__Work to be completed__. Give the entries back exactly, dropping each image.

BEGIN Data excerpts

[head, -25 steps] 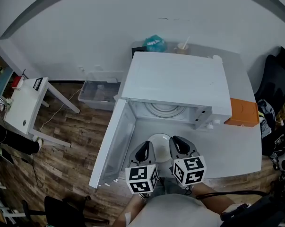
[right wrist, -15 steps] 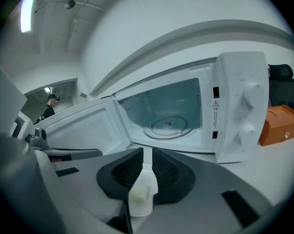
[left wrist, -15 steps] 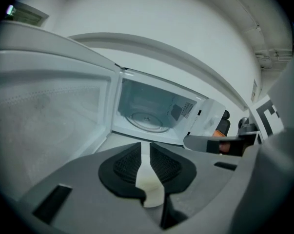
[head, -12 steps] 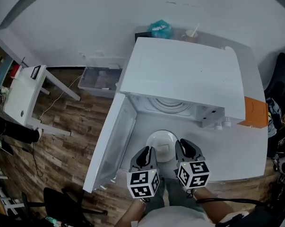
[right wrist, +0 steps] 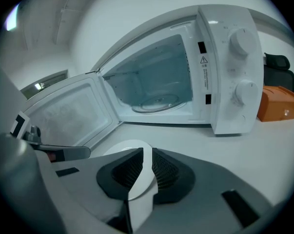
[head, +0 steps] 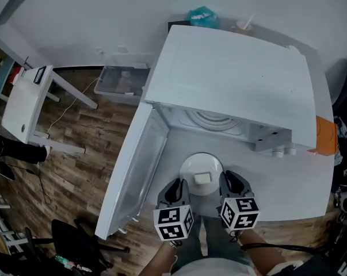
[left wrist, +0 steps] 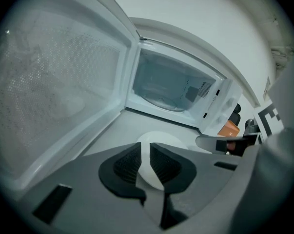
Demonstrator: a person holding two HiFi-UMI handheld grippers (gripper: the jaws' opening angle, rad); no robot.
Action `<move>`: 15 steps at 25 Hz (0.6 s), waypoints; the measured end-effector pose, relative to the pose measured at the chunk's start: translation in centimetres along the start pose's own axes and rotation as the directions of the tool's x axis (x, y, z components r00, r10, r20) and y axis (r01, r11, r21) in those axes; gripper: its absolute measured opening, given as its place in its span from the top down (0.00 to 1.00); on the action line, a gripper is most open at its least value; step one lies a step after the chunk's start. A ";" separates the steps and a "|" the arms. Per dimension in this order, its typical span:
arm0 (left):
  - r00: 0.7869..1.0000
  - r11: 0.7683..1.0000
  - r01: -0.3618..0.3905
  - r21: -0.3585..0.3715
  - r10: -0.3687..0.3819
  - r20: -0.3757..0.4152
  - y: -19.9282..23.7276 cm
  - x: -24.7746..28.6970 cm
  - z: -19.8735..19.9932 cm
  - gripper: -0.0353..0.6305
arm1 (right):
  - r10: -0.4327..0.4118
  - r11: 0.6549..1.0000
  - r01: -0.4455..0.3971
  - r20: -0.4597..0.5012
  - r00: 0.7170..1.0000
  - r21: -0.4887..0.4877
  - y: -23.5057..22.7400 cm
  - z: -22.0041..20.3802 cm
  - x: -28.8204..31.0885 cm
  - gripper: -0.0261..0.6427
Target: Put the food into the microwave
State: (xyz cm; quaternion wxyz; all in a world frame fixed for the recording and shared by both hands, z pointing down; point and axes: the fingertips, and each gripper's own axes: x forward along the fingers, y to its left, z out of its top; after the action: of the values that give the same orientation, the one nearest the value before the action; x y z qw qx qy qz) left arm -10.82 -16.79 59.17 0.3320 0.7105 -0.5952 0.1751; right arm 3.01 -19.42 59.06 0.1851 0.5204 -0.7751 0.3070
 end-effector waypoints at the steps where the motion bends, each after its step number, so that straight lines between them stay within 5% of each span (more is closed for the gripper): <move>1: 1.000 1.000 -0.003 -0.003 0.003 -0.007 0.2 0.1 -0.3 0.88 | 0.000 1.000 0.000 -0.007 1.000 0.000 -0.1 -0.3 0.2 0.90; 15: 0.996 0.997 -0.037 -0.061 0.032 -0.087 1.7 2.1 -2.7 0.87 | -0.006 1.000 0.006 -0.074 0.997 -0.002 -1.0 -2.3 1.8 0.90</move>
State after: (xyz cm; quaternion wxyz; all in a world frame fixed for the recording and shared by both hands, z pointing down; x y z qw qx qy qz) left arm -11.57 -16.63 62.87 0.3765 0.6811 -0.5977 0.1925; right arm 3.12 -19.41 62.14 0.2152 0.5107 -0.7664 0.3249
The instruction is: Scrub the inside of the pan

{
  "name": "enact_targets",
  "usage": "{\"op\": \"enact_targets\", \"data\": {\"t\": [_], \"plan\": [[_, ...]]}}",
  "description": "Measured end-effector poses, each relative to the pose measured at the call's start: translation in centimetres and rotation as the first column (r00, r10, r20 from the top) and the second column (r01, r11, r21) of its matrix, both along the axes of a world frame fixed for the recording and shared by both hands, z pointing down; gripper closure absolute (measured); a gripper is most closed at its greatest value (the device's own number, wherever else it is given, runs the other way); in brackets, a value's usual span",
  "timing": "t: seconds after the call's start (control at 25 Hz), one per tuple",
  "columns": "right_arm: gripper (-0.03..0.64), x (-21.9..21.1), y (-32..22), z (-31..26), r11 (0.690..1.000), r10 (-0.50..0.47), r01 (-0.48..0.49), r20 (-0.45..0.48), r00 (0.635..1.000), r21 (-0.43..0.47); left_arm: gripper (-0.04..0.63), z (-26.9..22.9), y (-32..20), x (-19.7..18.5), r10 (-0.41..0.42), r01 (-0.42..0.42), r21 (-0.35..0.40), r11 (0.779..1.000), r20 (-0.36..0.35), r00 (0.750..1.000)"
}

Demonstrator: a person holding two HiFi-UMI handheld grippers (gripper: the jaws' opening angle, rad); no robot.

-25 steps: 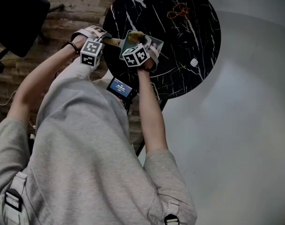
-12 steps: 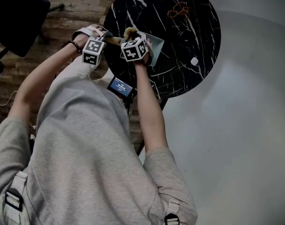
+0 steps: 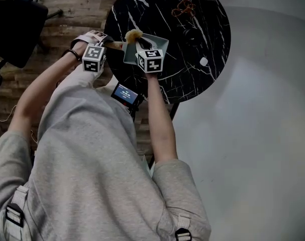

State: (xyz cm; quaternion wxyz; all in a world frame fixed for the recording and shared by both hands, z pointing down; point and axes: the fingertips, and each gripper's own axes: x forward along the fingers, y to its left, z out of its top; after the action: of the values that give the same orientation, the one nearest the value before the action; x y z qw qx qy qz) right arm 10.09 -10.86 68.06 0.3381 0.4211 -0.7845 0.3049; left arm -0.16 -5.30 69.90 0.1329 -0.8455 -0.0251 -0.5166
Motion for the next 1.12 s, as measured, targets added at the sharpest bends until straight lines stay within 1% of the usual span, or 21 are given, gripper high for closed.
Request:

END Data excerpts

__Answer box__.
[head, -25 steps] 
[right wrist, -15 steps] 
[left wrist, -15 steps] 
[head, -12 steps] 
[right wrist, +0 steps] 
[head, +0 steps] 
[left wrist, +0 steps] 
Demonstrator: a person holding two HiFi-UMI handheld grippers (gripper: the jaws' opening angle, rad); no robot.
Action `<move>`: 15 steps at 25 Hz (0.6 s), waypoints; the measured end-effector pose, relative to the pose measured at the chunk's start: translation in centimetres along the start pose's own axes and rotation as the directions of the tool's x axis (x, y, z components r00, r10, r20) and y axis (r01, r11, r21) in those axes; gripper: its absolute measured opening, given as its place in its span from the top down (0.00 to 1.00); on the action line, a gripper is most open at its least value; step one lies a step after the chunk's start. A ";" separates the steps and a "|" the arms. Per dimension in this order, its typical span:
arm0 (left):
  - r00: 0.7869..1.0000
  - r11: 0.7683..1.0000
  - r01: -0.3618..0.3905
  - r21: -0.3585..0.3715
  - r10: -0.3687..0.3819
  - r20: -0.3757..0.4152
  - y: -19.9282..23.7276 cm
  - x: -24.7746..28.6970 cm
  - z: -19.8735..19.9932 cm
  - gripper: -0.0353..0.6305
arm1 (right):
  - r10: -0.4327..0.4118
  - r11: 0.6549..1.0000
  - r01: -0.4455..0.3971
  - r20: -0.4597..0.5012
  - r00: 0.7170..1.0000
  - r21: -0.4887..0.4877
  - y: -23.5057..22.7400 cm
  - z: -22.0041..20.3802 cm
  - x: -28.8204..31.0885 cm
  - gripper: -0.0261..0.6427
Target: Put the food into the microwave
State: (xyz cm; quaternion wxyz; all in a world frame fixed for the recording and shared by both hands, z pointing down; point and axes: the fingertips, and each gripper's own axes: x forward along the fingers, y to its left, z out of its top; after the action: of the values that give the same orientation, the one nearest the value before the action; x y z qw qx qy qz) left arm -10.82 -16.79 59.17 0.3320 0.7105 -0.5952 0.1751; right arm 3.01 -19.42 59.06 0.1851 0.5204 -0.7751 0.3070
 end-effector waypoints at the steps where the motion bends, each after its step number, so that straight lines between them stay within 5% of each span (more is closed for the gripper): <move>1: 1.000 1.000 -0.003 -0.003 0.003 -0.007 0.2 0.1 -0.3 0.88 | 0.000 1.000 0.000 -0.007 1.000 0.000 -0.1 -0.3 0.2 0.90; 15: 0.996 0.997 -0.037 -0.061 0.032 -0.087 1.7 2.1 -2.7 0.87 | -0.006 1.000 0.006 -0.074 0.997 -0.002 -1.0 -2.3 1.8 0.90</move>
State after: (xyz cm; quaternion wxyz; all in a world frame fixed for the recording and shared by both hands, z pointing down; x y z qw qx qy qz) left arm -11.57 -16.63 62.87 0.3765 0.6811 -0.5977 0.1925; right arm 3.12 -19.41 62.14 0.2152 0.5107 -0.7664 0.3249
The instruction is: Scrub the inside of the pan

{
  "name": "enact_targets",
  "usage": "{\"op\": \"enact_targets\", \"data\": {\"t\": [_], \"plan\": [[_, ...]]}}",
  "description": "Measured end-effector poses, each relative to the pose measured at the call's start: translation in centimetres and rotation as the first column (r00, r10, r20 from the top) and the second column (r01, r11, r21) of its matrix, both along the axes of a world frame fixed for the recording and shared by both hands, z pointing down; gripper closure absolute (measured); a gripper is most closed at its greatest value (the device's own number, wherever else it is given, runs the other way); in brackets, a value's usual span",
  "timing": "t: seconds after the call's start (control at 25 Hz), one per tuple",
  "columns": "right_arm: gripper (-0.03..0.64), x (-21.9..21.1), y (-32..22), z (-31..26), r11 (0.690..1.000), r10 (-0.50..0.47), r01 (-0.48..0.49), r20 (-0.45..0.48), r00 (0.635..1.000), r21 (-0.43..0.47); left_arm: gripper (-0.04..0.63), z (-26.9..22.9), y (-32..20), x (-19.7..18.5), r10 (-0.41..0.42), r01 (-0.42..0.42), r21 (-0.35..0.40), r11 (0.779..1.000), r20 (-0.36..0.35), r00 (0.750..1.000)"
}

Demonstrator: a person holding two HiFi-UMI handheld grippers (gripper: the jaws' opening angle, rad); no robot.

-25 steps: 
-12 steps: 
+0 steps: 

State: (xyz cm; quaternion wxyz; all in a world frame fixed for the recording and shared by both hands, z pointing down; point and axes: the fingertips, and each gripper's own axes: x forward along the fingers, y to its left, z out of its top; after the action: of the values that give the same orientation, the one nearest the value before the action; x y z qw qx qy qz) right arm 10.09 -10.86 68.06 0.3381 0.4211 -0.7845 0.3049; left arm -0.16 -5.30 69.90 0.1329 -0.8455 -0.0251 -0.5166
Motion for the next 1.12 s, as measured, targets added at the sharpest bends until straight lines stay within 1% of the usual span, or 21 are given, gripper high for closed.
Request:

The work on the exercise is done.